武士の台頭と南北朝時代
伊予国の豪族・河野氏は、源氏に協力して平氏追撃に大きな役割を果たしました。鎌倉幕府樹立後、幕府に反旗を翻した後鳥羽上皇(ごとばじょうこう)に味方して承久の乱(1221)を起こしたために流罪となりますが、元寇(げんこう)の際には「河野の後築地(うしろついじ)」と呼ばれるほど勇猛果敢に戦い、伊予の所領を取り戻しました。
このころ、村上定国(さだくに)の子・清長(きよなが)は伊予大島を臨む亀老山(きろうさん)の山頂に隈ヶ嶽(くまがたけ)城を築いたといわれていますが、史料は乏しく、本当かどうかはよくわかりません。
延元元年(1336)、足利尊氏は後醍醐天皇と別系統にあたる天皇(北朝)を擁立し、ふたつの朝廷が存在する南北朝時代が始まりました。武士たちは、公家方の南朝と武家方の北朝に分かれて、互いの力を競いました。
延元3年(1338)、南朝方の北畠顕家(きたばたけあきいえ)・新田義貞が相次いで戦死して北朝方が優位に立つと、南朝方の北畠親房(きたばたけちかふさ)は忽那氏・土居氏・得能(とくのう)氏らと連携して、瀬戸内海を掌握しようとしました。延元4年(1339)、征西将軍宮懐良親王(かねよししんのう)は五條頼元(ごじょうよりもと)・冷泉持房(れいぜんもちふさ)らを伴って忽那島に入ります。親王の在島期間はたった3年でしたが、忽那島やその周辺で幾度も激しい戦闘がくり広げられ、南朝方はいくらか優位に立つことができました。

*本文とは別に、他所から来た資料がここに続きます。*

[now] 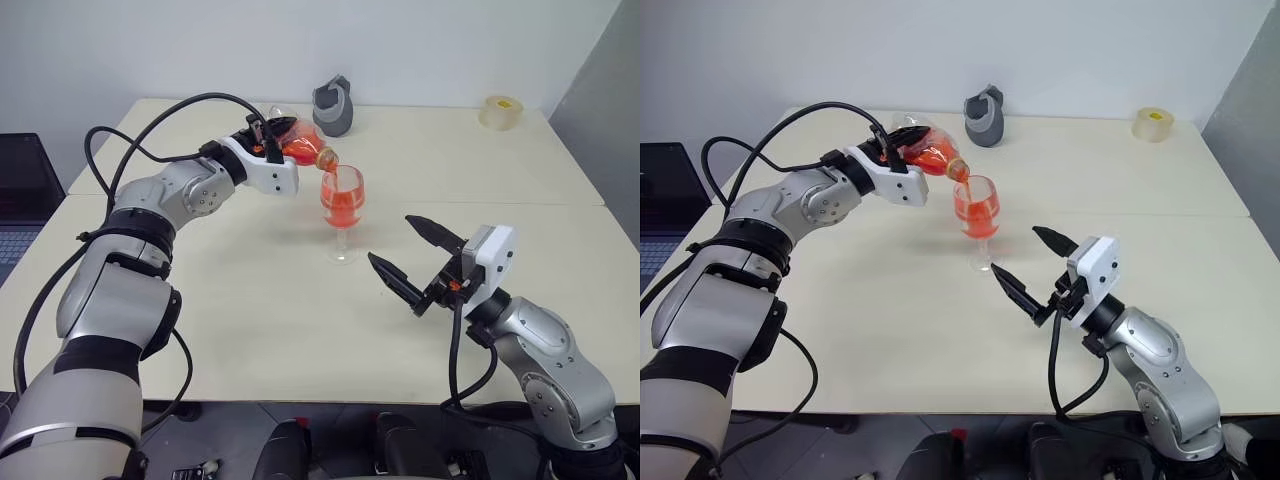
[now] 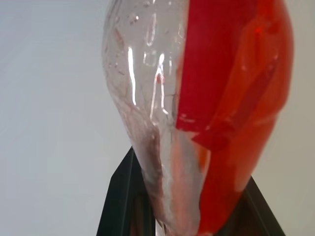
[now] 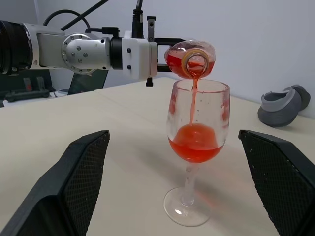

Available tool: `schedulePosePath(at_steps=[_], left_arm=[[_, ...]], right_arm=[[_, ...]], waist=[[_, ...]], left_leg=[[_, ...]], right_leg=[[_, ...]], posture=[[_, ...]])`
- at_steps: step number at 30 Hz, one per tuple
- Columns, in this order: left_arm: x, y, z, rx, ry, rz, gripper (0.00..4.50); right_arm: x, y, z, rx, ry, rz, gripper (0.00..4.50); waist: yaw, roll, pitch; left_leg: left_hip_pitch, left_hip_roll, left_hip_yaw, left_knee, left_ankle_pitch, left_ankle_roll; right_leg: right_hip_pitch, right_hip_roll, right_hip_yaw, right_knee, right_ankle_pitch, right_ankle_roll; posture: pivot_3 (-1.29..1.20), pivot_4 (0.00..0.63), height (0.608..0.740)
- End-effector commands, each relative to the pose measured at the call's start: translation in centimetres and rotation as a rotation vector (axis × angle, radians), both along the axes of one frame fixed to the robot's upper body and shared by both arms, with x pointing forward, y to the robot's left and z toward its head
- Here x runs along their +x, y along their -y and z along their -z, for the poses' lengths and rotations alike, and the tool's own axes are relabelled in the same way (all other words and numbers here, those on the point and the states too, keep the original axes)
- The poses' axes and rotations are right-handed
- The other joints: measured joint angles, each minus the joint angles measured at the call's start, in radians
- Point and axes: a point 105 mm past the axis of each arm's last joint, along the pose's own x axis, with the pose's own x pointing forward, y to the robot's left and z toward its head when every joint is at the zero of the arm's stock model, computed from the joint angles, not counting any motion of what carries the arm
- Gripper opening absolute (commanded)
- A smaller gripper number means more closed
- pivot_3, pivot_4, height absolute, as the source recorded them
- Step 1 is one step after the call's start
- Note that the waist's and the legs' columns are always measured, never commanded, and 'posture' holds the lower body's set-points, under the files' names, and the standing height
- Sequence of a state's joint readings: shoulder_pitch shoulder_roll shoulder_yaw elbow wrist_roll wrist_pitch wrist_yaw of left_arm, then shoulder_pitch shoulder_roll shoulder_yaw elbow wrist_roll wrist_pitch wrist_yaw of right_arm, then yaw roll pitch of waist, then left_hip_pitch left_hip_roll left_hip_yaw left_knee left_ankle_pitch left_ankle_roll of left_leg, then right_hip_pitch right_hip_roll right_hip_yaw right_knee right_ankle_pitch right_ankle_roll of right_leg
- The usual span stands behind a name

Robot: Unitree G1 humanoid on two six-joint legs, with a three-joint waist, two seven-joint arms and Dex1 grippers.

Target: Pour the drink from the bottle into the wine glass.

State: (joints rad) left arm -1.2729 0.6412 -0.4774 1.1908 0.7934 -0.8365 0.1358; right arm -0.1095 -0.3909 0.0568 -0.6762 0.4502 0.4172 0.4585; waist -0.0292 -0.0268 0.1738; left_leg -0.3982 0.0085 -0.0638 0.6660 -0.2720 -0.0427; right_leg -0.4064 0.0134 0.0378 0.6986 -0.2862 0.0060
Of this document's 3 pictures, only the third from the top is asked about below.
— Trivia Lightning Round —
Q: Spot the dark laptop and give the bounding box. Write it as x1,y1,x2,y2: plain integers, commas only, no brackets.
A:
67,69,109,96

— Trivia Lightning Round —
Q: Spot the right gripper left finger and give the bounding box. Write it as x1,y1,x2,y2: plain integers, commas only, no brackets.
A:
0,129,111,236

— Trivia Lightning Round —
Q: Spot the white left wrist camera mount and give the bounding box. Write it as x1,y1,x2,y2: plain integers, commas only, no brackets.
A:
122,30,158,81

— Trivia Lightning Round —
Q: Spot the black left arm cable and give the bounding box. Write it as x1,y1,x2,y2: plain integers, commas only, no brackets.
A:
42,0,146,40

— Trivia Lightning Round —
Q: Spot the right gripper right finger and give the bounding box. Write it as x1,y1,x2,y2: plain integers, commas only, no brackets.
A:
238,129,315,236

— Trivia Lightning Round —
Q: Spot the bottle with red liquid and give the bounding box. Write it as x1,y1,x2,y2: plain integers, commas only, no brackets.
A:
163,39,218,81

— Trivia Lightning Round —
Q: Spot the clear wine glass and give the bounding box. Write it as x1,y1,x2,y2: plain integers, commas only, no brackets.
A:
163,79,231,228

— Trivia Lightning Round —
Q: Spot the black background equipment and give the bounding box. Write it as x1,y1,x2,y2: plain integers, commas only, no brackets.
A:
0,73,58,103

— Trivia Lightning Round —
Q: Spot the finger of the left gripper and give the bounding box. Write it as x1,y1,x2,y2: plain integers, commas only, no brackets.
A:
155,37,189,46
156,63,173,73

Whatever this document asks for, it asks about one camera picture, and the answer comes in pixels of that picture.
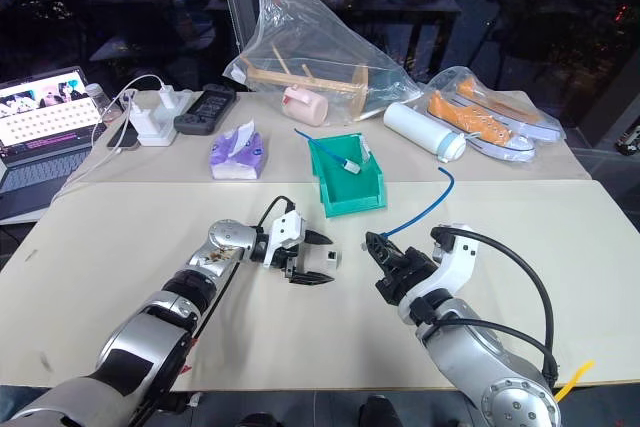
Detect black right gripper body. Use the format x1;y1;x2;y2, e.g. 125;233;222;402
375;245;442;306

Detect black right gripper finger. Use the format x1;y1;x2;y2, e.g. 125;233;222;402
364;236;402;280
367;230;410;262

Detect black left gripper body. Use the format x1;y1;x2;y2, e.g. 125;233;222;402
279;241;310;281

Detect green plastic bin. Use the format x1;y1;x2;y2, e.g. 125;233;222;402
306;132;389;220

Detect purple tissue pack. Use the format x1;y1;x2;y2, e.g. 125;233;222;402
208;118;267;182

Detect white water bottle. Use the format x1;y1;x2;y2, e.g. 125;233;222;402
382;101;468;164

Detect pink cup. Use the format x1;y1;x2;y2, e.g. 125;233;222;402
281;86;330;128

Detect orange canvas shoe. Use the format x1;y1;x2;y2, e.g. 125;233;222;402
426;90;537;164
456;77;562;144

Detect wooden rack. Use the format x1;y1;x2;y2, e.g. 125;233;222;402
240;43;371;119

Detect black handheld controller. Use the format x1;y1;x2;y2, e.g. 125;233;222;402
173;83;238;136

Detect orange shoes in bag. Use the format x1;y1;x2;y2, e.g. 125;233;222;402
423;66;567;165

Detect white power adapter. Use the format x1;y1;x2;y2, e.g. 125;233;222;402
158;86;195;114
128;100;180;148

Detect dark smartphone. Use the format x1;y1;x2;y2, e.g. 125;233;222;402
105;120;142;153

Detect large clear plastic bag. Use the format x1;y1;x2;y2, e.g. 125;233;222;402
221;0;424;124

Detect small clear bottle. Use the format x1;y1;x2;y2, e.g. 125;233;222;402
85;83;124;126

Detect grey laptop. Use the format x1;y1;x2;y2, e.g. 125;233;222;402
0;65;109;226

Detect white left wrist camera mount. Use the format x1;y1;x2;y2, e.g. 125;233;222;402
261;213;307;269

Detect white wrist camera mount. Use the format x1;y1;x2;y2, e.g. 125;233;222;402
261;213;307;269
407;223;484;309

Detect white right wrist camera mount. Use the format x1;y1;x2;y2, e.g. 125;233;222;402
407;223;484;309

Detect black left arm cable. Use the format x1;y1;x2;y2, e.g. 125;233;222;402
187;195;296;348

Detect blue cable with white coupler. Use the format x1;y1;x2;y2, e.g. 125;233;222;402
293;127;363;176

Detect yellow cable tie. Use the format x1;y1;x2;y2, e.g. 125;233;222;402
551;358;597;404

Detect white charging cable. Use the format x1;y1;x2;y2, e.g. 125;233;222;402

懐良親王が忽那島に入島される前、大島に立ち寄ったという伝承があります。親王の一行は、田中神社(吉海町本庄)に参詣して武運長久を祈願し、白銅の鏡や十六弁菊花紋、五・七の立桐の沈金紋が入った盥(たらい)、備前長船(びぜんおさふね)清光の太刀、来国俊(らいくにとし)の短刀、錦の御旗などを奉納したというのです。